Heydrich, jactado de usar a todo el mundo bajo su propósito, se apoyó sobre la mesa y le interrumpió en voz baja.

—Descuida. No sería capaz de poner en peligro a tu fuente de información. Si es amigo tuyo, le protegeré. —Miró el reloj y enseguida se levantó.— He de marcharme. Avísame cuando regreses a Berlín y volveremos a vernos, ¿entendido? —Hizo una seña al camarero y cogió su chaqueta.— Da recuerdos a Karla de mi parte.

Heydrich salió del local dejando a Herbert al cargo de la cuenta. En silencio, recogió su chaqueta y agarró el maletín antes de salir a la calle. Seguía lloviendo con menor intensidad. Respiró pausadamente, pero sobrecogido por la actitud de Heydrich.

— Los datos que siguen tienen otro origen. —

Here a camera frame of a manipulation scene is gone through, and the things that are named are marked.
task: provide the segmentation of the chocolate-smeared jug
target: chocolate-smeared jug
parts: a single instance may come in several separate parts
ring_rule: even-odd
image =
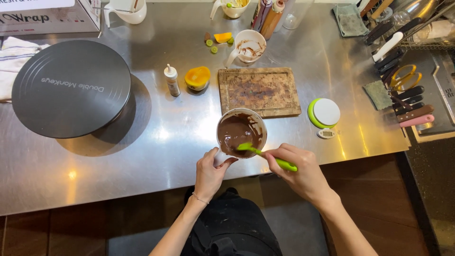
[[[253,110],[235,108],[226,112],[217,125],[219,150],[213,166],[219,166],[228,158],[247,159],[255,155],[251,151],[236,150],[239,144],[251,142],[261,150],[267,140],[267,129],[262,118]]]

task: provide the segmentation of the black turntable
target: black turntable
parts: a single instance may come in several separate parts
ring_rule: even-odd
[[[12,90],[18,119],[50,138],[74,138],[113,121],[130,96],[128,65],[93,41],[52,45],[19,71]]]

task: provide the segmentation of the gray cloth
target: gray cloth
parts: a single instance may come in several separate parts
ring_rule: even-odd
[[[341,36],[364,36],[369,33],[356,5],[352,4],[343,7],[336,5],[333,10],[341,31]]]

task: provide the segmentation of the stainless steel countertop
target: stainless steel countertop
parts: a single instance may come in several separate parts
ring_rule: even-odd
[[[73,39],[101,42],[117,51],[132,73],[132,96],[125,113],[106,129],[80,138],[52,139],[25,128],[12,105],[0,104],[0,215],[49,209],[172,189],[194,184],[195,165],[217,146],[221,116],[217,70],[224,68],[232,47],[212,54],[203,41],[212,35],[249,27],[251,5],[236,20],[221,8],[210,21],[210,3],[148,3],[146,19],[125,24],[111,15],[99,38],[93,34],[19,36],[38,44]],[[362,37],[342,38],[333,5],[314,4],[295,30],[282,28],[267,42],[255,63],[234,61],[231,67],[291,67],[302,114],[265,119],[265,149],[287,142],[316,153],[320,164],[407,150],[391,109],[376,111],[362,86],[378,80]],[[178,71],[178,97],[170,95],[163,70]],[[184,75],[207,66],[210,86],[199,93],[185,87]],[[341,110],[333,139],[319,130],[306,109],[315,98],[334,100]],[[232,165],[226,179],[269,172],[260,157]]]

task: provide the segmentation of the end grain cutting board
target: end grain cutting board
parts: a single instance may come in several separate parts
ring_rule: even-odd
[[[263,118],[302,113],[290,67],[218,70],[222,114],[249,108]]]

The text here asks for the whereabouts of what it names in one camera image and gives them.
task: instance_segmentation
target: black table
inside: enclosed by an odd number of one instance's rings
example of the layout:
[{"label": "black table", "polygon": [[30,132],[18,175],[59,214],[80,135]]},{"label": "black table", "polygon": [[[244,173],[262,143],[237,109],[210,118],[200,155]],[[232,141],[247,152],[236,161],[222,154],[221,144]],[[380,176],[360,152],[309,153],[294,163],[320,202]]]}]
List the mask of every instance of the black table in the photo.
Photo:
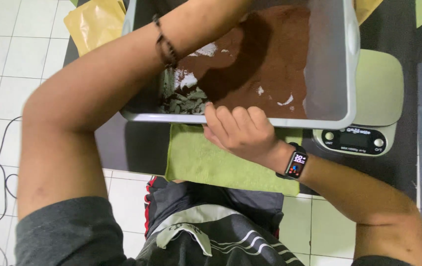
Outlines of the black table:
[{"label": "black table", "polygon": [[[389,53],[404,72],[404,106],[397,124],[392,149],[385,155],[349,157],[328,153],[316,146],[311,130],[304,130],[303,146],[322,158],[350,166],[405,192],[416,199],[417,161],[417,75],[415,52],[415,0],[386,0],[361,26],[361,48]],[[78,57],[72,39],[65,65]],[[96,141],[104,168],[162,176],[167,167],[170,125],[131,122],[119,113],[96,131]],[[316,193],[301,186],[301,192]]]}]

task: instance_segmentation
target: smartwatch
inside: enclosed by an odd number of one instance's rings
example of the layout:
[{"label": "smartwatch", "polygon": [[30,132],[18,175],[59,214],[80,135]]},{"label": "smartwatch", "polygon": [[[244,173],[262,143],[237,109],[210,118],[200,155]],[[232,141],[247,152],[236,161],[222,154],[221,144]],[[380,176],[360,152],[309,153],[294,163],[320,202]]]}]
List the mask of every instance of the smartwatch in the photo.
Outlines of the smartwatch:
[{"label": "smartwatch", "polygon": [[289,179],[289,180],[298,180],[300,178],[303,169],[305,168],[306,160],[308,155],[303,147],[298,145],[295,142],[289,143],[291,146],[295,147],[295,151],[291,154],[290,162],[288,162],[285,174],[281,175],[275,173],[279,178]]}]

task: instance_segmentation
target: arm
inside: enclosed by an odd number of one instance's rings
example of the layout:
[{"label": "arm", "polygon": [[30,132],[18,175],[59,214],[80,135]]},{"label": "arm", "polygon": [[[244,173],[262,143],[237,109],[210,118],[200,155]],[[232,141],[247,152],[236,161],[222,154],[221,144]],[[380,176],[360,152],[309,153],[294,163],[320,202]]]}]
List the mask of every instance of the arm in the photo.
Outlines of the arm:
[{"label": "arm", "polygon": [[[257,108],[232,111],[208,104],[204,135],[246,160],[284,173],[294,147],[275,137]],[[309,154],[299,182],[325,197],[357,223],[354,258],[381,255],[422,266],[422,219],[416,205],[390,185],[346,166]]]},{"label": "arm", "polygon": [[[161,18],[179,57],[237,24],[250,0],[190,0]],[[18,184],[20,219],[49,204],[107,197],[94,131],[164,70],[153,23],[89,52],[26,102]]]}]

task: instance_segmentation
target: gray t-shirt
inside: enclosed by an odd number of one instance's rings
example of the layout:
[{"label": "gray t-shirt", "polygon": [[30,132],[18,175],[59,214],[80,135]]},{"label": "gray t-shirt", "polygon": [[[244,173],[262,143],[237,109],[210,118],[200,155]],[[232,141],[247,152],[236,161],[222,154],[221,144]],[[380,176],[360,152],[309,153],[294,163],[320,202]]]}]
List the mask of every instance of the gray t-shirt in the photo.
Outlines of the gray t-shirt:
[{"label": "gray t-shirt", "polygon": [[[247,217],[213,204],[170,215],[135,259],[125,257],[121,228],[108,200],[101,197],[75,198],[37,210],[19,222],[16,234],[21,266],[303,265]],[[352,265],[409,266],[381,256],[361,257]]]}]

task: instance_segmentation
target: brown powder
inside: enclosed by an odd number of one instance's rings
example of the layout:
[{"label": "brown powder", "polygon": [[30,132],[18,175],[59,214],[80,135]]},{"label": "brown powder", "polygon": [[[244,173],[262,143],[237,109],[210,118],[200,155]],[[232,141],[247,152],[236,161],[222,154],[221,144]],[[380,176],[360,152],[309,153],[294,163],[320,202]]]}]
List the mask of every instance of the brown powder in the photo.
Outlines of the brown powder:
[{"label": "brown powder", "polygon": [[216,106],[258,106],[267,117],[305,119],[308,23],[309,10],[302,6],[250,13],[214,42],[214,56],[187,56],[179,62],[178,68],[193,73],[198,82],[176,93],[187,96],[198,87]]}]

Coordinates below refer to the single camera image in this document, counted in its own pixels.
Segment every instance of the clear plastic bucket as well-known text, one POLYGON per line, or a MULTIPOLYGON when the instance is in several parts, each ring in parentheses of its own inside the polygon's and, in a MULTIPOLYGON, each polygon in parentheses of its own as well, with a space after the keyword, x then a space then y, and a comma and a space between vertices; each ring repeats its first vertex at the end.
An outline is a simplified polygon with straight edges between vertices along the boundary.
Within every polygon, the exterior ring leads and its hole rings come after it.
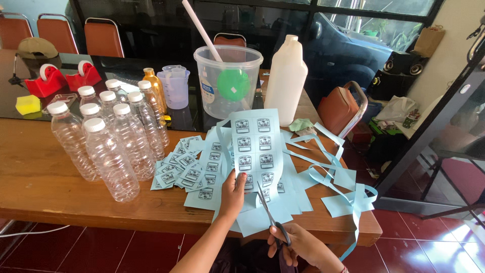
POLYGON ((263 56, 240 46, 215 45, 223 62, 215 61, 207 46, 194 52, 204 110, 217 119, 252 108, 263 56))

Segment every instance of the hat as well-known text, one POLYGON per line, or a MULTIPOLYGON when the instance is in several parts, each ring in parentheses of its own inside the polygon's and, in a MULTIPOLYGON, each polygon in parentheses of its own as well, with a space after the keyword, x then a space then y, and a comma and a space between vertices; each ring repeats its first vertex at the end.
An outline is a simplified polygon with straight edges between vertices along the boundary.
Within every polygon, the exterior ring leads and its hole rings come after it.
POLYGON ((26 59, 51 59, 59 55, 55 46, 42 38, 25 38, 18 44, 18 55, 26 59))

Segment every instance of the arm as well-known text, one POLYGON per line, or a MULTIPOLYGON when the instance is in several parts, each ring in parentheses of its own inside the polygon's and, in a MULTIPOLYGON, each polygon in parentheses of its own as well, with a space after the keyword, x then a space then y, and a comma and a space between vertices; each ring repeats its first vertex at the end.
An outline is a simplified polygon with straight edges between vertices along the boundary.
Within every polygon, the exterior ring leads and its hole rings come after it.
POLYGON ((245 172, 241 173, 237 185, 235 176, 235 171, 232 170, 222 185, 219 215, 199 241, 170 271, 171 273, 209 272, 226 239, 227 232, 243 207, 247 175, 245 172))
MULTIPOLYGON (((316 266, 321 272, 340 273, 344 269, 342 262, 330 249, 310 232, 295 223, 283 224, 291 246, 283 246, 283 257, 288 266, 297 266, 297 256, 301 256, 310 265, 316 266)), ((275 237, 286 242, 285 236, 279 228, 270 227, 268 256, 272 258, 276 253, 275 237)))

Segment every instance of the scissors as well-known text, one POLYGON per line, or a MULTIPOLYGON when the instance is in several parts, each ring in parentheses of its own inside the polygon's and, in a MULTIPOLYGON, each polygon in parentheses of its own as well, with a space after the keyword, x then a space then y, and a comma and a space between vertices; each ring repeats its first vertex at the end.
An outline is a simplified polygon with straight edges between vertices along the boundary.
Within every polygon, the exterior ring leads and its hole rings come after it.
MULTIPOLYGON (((259 182, 257 182, 257 184, 258 184, 258 187, 259 187, 258 196, 259 196, 259 199, 261 200, 261 202, 263 203, 263 207, 266 210, 266 213, 268 213, 268 217, 270 219, 270 225, 274 225, 277 228, 279 228, 281 230, 281 232, 283 233, 283 235, 285 236, 285 239, 286 239, 286 242, 283 242, 283 244, 286 245, 286 246, 291 246, 291 241, 290 241, 290 237, 288 237, 288 233, 286 232, 286 230, 283 227, 283 225, 280 222, 276 222, 274 220, 274 218, 272 217, 271 212, 268 209, 268 204, 266 204, 266 199, 264 199, 263 190, 261 189, 261 186, 259 185, 259 182)), ((275 237, 275 242, 276 242, 276 248, 277 249, 280 249, 281 248, 281 243, 279 242, 279 239, 276 238, 276 237, 275 237)))

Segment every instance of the white bottle cap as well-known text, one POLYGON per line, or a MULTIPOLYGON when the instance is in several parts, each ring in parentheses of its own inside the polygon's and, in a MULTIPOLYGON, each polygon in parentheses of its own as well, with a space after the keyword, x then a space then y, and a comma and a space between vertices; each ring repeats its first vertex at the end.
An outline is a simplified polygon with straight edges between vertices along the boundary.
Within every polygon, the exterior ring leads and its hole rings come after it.
POLYGON ((138 91, 135 91, 135 92, 131 92, 130 94, 128 94, 128 100, 130 102, 139 102, 143 99, 143 96, 140 92, 138 91))
POLYGON ((298 36, 296 35, 286 35, 285 42, 298 41, 298 36))
POLYGON ((121 82, 117 79, 107 80, 104 82, 107 88, 115 88, 121 86, 121 82))
POLYGON ((99 105, 96 103, 87 103, 81 107, 79 107, 79 110, 81 110, 81 114, 84 115, 92 115, 96 114, 99 112, 99 105))
POLYGON ((116 99, 116 94, 113 91, 103 91, 99 94, 99 97, 102 101, 107 102, 116 99))
POLYGON ((62 112, 67 111, 69 108, 64 102, 54 102, 49 105, 47 105, 47 110, 51 114, 59 114, 62 112))
POLYGON ((101 131, 105 126, 106 124, 100 118, 90 119, 84 123, 84 128, 90 133, 101 131))
POLYGON ((129 105, 126 103, 120 103, 113 106, 113 111, 116 115, 124 115, 130 112, 129 105))
POLYGON ((94 94, 94 88, 92 86, 83 86, 78 88, 78 93, 81 96, 87 96, 94 94))
POLYGON ((149 88, 151 88, 151 82, 149 82, 149 81, 139 81, 138 87, 140 89, 149 89, 149 88))

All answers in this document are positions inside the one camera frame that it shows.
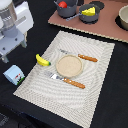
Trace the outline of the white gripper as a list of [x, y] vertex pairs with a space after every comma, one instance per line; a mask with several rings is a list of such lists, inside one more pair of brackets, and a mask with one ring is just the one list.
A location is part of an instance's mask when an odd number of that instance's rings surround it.
[[17, 7], [12, 1], [0, 1], [0, 40], [4, 37], [16, 37], [21, 32], [26, 41], [26, 33], [33, 24], [27, 1]]

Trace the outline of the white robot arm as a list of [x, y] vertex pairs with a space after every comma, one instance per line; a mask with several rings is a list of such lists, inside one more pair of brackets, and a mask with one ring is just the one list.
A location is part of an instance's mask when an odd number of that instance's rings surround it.
[[25, 33], [33, 24], [27, 1], [15, 7], [12, 0], [0, 0], [0, 59], [4, 63], [17, 46], [27, 47]]

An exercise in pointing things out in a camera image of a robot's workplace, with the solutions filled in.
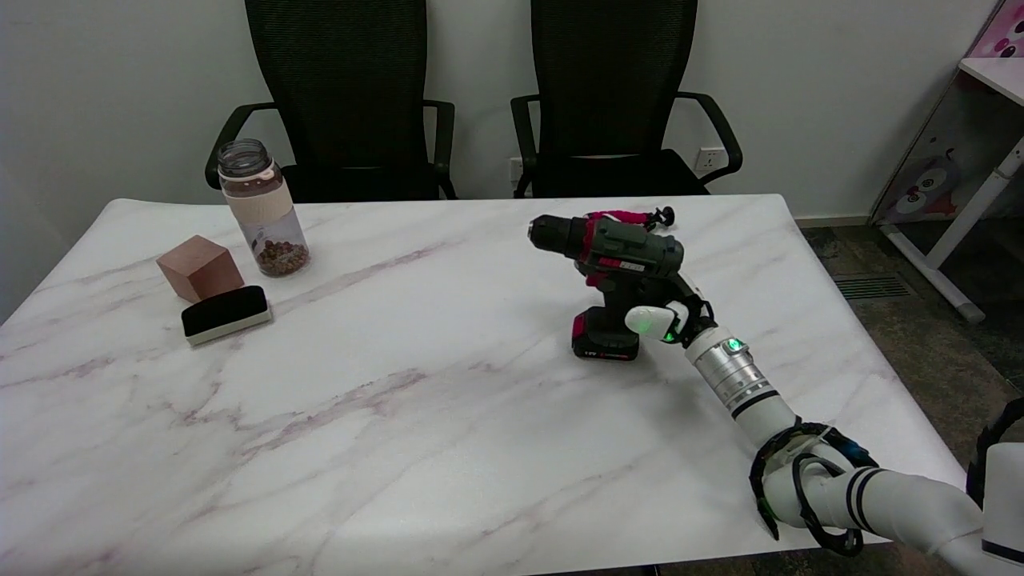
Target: silver metal joint
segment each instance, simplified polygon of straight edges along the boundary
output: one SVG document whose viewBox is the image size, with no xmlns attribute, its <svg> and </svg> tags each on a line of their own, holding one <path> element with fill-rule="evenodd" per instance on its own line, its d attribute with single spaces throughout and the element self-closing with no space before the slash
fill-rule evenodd
<svg viewBox="0 0 1024 576">
<path fill-rule="evenodd" d="M 693 366 L 730 413 L 746 401 L 774 390 L 754 364 L 750 348 L 735 338 L 711 346 Z"/>
</svg>

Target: chair armrest
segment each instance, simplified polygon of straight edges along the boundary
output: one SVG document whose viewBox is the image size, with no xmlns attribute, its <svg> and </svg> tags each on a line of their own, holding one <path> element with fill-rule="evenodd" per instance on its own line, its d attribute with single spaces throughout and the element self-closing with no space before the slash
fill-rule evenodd
<svg viewBox="0 0 1024 576">
<path fill-rule="evenodd" d="M 455 137 L 455 105 L 437 100 L 423 100 L 423 106 L 437 109 L 437 126 L 434 132 L 434 171 L 447 176 L 452 164 L 452 140 Z"/>
<path fill-rule="evenodd" d="M 534 124 L 529 120 L 529 102 L 540 100 L 540 94 L 512 98 L 512 120 L 515 122 L 515 135 L 519 139 L 524 172 L 530 172 L 537 167 L 537 143 L 534 141 Z"/>
<path fill-rule="evenodd" d="M 240 106 L 234 109 L 234 112 L 227 118 L 227 122 L 224 123 L 224 127 L 220 130 L 220 135 L 217 136 L 216 143 L 213 145 L 213 151 L 210 152 L 210 158 L 206 161 L 206 183 L 210 184 L 213 190 L 220 190 L 220 176 L 217 174 L 217 152 L 227 142 L 239 137 L 239 132 L 242 131 L 242 126 L 245 125 L 246 120 L 249 120 L 249 116 L 257 110 L 270 110 L 276 109 L 278 105 L 273 102 L 263 102 L 263 104 L 250 104 L 246 106 Z"/>
<path fill-rule="evenodd" d="M 701 184 L 708 184 L 712 180 L 721 178 L 727 174 L 732 174 L 738 172 L 739 168 L 743 166 L 743 152 L 739 149 L 739 140 L 736 139 L 736 135 L 732 133 L 732 126 L 729 125 L 729 121 L 725 119 L 725 115 L 722 114 L 722 109 L 718 108 L 718 104 L 715 98 L 709 96 L 708 94 L 700 94 L 697 92 L 677 92 L 677 98 L 687 98 L 691 100 L 696 100 L 703 109 L 705 114 L 711 119 L 711 123 L 715 126 L 715 131 L 718 132 L 718 137 L 722 140 L 722 146 L 725 147 L 725 153 L 729 157 L 729 165 L 725 168 L 715 170 L 714 172 L 700 178 Z"/>
</svg>

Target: floor vent
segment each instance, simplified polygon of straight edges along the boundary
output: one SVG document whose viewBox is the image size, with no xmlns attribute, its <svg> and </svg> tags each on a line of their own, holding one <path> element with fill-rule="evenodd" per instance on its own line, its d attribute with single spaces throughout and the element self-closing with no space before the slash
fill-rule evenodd
<svg viewBox="0 0 1024 576">
<path fill-rule="evenodd" d="M 847 274 L 834 276 L 843 297 L 852 302 L 883 302 L 916 297 L 906 281 L 896 274 Z"/>
</svg>

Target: black office chair
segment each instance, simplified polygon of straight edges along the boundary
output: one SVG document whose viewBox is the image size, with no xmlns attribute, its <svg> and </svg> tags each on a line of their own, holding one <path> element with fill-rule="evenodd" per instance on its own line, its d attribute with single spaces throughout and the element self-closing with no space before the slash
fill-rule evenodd
<svg viewBox="0 0 1024 576">
<path fill-rule="evenodd" d="M 295 152 L 284 167 L 295 202 L 455 199 L 449 176 L 455 106 L 423 99 L 425 0 L 246 0 L 272 102 L 240 107 L 206 165 L 249 115 L 276 109 Z M 423 108 L 437 109 L 434 163 Z"/>
<path fill-rule="evenodd" d="M 523 176 L 516 198 L 708 194 L 705 184 L 739 170 L 743 157 L 707 94 L 679 92 L 696 24 L 696 0 L 532 0 L 534 64 L 540 94 L 512 100 Z M 697 178 L 662 150 L 676 98 L 711 118 L 728 167 Z M 541 104 L 541 150 L 529 102 Z M 584 158 L 614 156 L 616 158 Z"/>
</svg>

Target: drill label
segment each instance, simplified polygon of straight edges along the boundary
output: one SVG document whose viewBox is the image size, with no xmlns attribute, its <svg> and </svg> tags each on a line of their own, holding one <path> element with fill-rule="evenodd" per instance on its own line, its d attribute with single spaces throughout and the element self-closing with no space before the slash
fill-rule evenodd
<svg viewBox="0 0 1024 576">
<path fill-rule="evenodd" d="M 617 268 L 622 270 L 631 270 L 633 272 L 643 272 L 646 270 L 643 264 L 635 264 L 633 262 L 624 262 L 623 260 L 616 260 L 614 258 L 599 258 L 597 260 L 598 265 L 606 268 Z"/>
</svg>

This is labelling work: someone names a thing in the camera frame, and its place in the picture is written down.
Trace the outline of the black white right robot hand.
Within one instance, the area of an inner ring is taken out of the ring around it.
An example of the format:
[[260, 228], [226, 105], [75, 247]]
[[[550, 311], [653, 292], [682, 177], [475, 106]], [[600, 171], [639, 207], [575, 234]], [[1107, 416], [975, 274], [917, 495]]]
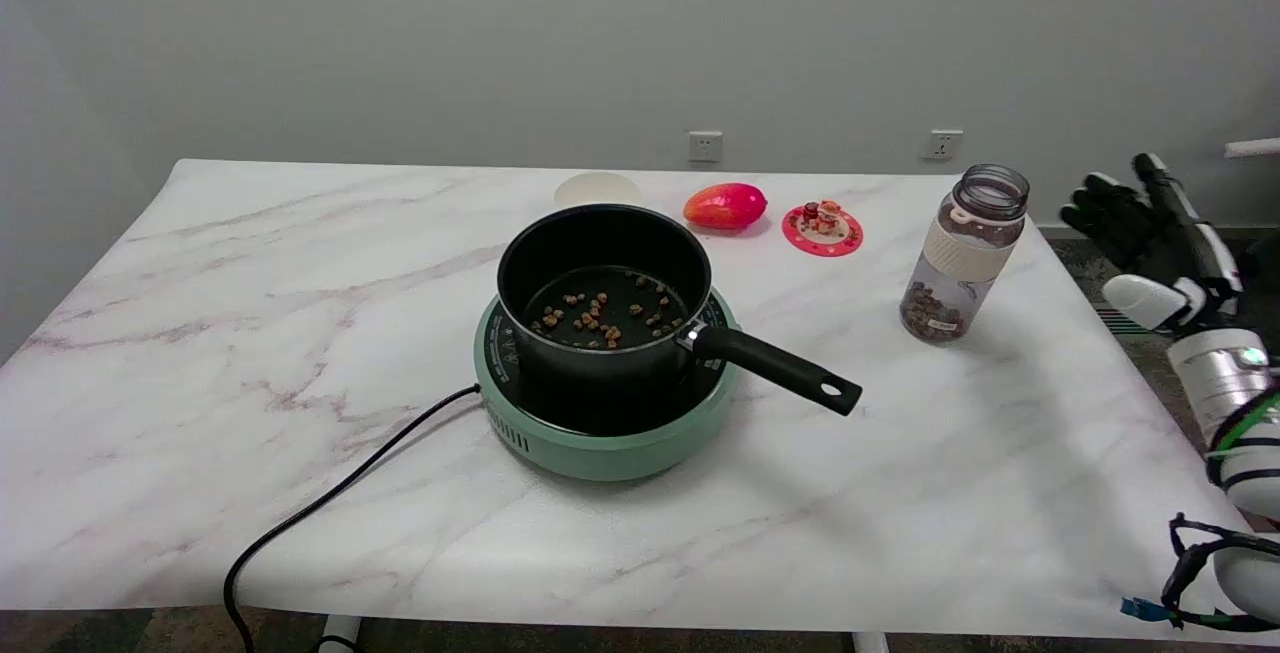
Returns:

Como sucedía en otras ocasiones, Heydrich le recordaba su deuda convirtiéndola en una cuenta eternamente pendiente. Aun así, a Herbert le interesaba pues sabía que siempre contaría con el apoyo del cada vez más poderoso jefe del SD. Se puso el sombrero y caminó acurrucado hasta que subió a un autobús.

Había terminado su reunión en Berlín y solo tenía que llegar hasta la estación de ferrocarril para comprar un billete y regresar a Italia. Le esperaban algunos transbordos y tiempo suficiente para ordenar su estrategia.

Lo que comenzó siendo una mínima sospecha, se había convertido en una misión.